The code in this section analyzes a sample image on disk. The primary difference between passing in an image URL and passing in image data is that, for image data, the header to the request must contain an entry that looks like this:

{"Content-Type": "application/octet-stream"}

The binary image data also must be passed in via the data parameter to requests.post instead of to the json parameter.

First, download a sample image from the Computer Vision API page to your local file system. Set image_path to point to the downloaded image:

%%bash
mkdir -p images
curl -Ls https://aka.ms/csnb-house-yard -o images/house_yard.jpg
image_path = "images/house_yard.jpg"

Next, read the image into a byte array, and then send it to the Computer Vision service to be analyzed:

image_data = open(image_path, "rb").read()
headers    = {'Ocp-Apim-Subscription-Key': subscription_key, 
              "Content-Type": "application/octet-stream" }
params     = {'visualFeatures': 'Categories,Description,Color'}
response   = requests.post(vision_analyze_url, 
                           headers=headers, 
                           params=params, 
                           data=image_data)
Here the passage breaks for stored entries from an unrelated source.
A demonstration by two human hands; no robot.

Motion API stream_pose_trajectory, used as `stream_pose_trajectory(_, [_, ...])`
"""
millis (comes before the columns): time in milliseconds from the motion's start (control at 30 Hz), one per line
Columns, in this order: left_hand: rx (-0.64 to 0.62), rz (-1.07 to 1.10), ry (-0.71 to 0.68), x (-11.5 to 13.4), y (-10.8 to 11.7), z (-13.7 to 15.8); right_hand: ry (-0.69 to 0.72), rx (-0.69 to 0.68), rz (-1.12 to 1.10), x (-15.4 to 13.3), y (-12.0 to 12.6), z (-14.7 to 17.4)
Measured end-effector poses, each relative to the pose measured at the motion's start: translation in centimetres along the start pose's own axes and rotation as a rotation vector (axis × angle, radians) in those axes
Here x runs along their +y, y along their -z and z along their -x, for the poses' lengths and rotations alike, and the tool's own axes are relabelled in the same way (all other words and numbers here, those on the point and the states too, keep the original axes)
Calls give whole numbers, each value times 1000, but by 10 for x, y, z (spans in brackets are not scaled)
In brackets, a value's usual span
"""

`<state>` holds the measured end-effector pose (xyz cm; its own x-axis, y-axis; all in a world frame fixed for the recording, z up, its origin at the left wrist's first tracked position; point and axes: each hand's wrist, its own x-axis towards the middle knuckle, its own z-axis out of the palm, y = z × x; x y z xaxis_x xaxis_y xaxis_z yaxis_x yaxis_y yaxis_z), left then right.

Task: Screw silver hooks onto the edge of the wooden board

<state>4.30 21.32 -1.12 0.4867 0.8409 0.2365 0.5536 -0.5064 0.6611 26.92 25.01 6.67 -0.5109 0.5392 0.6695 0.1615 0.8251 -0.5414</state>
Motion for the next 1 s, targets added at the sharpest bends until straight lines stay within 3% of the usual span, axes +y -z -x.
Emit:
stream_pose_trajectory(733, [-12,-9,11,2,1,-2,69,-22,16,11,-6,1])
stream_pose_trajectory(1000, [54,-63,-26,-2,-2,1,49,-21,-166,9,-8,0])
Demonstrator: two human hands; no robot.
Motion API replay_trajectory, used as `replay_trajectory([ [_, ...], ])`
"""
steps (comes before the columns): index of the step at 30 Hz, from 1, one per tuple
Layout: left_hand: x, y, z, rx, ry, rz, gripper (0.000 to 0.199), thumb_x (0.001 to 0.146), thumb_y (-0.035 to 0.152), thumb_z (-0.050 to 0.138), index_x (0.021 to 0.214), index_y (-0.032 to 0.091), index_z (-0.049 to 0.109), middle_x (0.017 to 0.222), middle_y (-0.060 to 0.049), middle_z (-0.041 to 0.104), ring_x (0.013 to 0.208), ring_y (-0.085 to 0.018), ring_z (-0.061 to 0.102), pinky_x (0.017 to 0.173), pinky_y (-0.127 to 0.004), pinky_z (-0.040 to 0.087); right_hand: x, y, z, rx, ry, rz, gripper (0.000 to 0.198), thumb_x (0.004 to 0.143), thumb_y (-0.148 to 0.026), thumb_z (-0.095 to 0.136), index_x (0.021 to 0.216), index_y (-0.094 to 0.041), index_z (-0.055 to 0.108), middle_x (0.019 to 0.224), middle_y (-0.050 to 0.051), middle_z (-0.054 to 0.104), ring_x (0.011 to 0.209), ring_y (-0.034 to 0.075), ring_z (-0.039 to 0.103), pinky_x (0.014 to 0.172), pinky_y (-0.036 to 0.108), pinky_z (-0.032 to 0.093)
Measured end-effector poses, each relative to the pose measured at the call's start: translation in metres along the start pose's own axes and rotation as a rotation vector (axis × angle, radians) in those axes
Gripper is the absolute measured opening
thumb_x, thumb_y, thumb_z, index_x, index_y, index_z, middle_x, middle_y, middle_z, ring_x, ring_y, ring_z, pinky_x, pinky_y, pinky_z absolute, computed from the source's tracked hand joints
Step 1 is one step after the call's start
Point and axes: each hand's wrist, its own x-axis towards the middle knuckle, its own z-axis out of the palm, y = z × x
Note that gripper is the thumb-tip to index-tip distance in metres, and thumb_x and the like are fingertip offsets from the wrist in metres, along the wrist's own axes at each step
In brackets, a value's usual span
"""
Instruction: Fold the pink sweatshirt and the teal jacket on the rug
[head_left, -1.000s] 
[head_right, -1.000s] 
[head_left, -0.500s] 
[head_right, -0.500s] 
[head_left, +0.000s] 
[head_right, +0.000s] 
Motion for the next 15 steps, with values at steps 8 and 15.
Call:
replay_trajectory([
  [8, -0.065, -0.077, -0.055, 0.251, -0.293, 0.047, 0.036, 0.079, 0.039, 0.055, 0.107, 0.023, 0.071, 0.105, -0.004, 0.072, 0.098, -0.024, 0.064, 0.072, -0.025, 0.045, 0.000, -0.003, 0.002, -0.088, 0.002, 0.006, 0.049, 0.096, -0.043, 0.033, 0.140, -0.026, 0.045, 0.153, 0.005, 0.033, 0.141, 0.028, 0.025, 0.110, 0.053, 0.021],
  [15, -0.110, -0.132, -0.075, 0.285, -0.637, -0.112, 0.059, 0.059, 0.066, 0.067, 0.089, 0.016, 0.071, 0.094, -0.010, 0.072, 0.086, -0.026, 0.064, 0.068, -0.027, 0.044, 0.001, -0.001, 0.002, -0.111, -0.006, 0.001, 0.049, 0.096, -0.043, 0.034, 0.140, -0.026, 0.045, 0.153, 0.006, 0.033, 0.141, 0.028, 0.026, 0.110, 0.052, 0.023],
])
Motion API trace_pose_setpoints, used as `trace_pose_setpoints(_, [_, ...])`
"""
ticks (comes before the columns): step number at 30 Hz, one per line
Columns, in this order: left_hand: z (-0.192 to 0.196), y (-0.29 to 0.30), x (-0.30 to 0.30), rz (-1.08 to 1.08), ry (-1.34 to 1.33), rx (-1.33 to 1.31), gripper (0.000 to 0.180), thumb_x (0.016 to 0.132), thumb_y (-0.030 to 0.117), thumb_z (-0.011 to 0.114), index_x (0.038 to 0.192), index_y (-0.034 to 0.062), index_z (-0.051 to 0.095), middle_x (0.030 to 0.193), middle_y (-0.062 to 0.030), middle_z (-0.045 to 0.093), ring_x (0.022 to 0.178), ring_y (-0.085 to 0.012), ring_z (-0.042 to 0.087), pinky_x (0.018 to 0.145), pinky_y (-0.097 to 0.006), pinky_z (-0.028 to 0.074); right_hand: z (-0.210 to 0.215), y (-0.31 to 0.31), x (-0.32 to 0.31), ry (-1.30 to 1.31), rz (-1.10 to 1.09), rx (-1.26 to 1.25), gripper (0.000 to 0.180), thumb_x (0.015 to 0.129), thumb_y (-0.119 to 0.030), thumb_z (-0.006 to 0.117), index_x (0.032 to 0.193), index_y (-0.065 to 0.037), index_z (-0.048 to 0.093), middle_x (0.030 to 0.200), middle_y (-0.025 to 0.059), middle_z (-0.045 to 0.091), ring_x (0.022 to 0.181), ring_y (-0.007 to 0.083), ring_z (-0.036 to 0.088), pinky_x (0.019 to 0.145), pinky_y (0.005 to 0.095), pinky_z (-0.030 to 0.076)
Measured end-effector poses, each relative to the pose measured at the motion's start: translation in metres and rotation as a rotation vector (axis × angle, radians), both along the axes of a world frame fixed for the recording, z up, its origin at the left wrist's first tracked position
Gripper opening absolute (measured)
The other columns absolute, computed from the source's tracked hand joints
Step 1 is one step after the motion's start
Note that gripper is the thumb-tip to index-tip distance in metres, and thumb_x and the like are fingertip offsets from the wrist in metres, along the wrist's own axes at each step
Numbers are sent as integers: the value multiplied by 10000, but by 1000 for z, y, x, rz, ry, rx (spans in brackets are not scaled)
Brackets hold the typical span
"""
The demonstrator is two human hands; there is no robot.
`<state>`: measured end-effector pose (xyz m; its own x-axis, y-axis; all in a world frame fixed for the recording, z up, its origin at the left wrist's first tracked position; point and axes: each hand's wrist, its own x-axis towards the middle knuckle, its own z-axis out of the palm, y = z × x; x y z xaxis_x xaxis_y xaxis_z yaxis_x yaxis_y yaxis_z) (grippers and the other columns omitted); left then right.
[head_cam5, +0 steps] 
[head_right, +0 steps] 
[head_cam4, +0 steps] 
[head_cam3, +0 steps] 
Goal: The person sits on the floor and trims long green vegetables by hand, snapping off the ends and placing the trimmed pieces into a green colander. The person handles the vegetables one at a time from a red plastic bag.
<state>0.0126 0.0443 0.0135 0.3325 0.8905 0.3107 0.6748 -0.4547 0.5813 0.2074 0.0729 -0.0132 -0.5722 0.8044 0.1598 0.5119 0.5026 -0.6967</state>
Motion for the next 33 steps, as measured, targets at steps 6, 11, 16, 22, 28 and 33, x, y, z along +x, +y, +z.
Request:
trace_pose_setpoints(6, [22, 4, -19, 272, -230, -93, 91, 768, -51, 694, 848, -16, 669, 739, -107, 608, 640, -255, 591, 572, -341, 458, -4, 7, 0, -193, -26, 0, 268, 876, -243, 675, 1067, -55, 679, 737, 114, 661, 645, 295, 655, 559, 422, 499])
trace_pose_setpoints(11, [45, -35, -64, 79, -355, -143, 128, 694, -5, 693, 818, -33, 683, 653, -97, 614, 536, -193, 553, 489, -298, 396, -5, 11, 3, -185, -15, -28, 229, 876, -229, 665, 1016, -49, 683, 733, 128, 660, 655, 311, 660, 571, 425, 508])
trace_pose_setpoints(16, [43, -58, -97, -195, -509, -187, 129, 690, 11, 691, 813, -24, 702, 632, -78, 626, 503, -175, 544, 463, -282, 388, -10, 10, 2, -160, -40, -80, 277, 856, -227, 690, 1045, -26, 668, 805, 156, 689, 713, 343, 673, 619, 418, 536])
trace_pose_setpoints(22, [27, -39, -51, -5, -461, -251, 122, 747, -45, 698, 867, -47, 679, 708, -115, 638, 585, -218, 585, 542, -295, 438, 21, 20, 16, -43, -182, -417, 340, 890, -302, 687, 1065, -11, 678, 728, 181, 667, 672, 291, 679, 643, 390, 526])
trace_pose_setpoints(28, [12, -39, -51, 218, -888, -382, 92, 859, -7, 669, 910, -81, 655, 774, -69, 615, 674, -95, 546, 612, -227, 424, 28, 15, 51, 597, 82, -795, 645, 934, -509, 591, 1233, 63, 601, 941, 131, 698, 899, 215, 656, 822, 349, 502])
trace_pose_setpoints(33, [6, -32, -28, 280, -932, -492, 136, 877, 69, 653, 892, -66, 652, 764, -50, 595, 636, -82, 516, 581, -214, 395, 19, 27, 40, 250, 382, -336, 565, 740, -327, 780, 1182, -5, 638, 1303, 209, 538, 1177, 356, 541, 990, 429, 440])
response.raise_for_status()

analysis      = response.json()
image_caption = analysis["description"]["captions"][0]["text"].capitalize()
image_caption
A large lawn in front of a house

As in earlier examples, you can easily overlay the caption on the image:

image = Image.open(image_path)
plt.imshow(image)
plt.axis("off")
_ = plt.title(image_caption, size="x-large", y=-0.1)

Because the image is already available locally, the process is slightly shorter.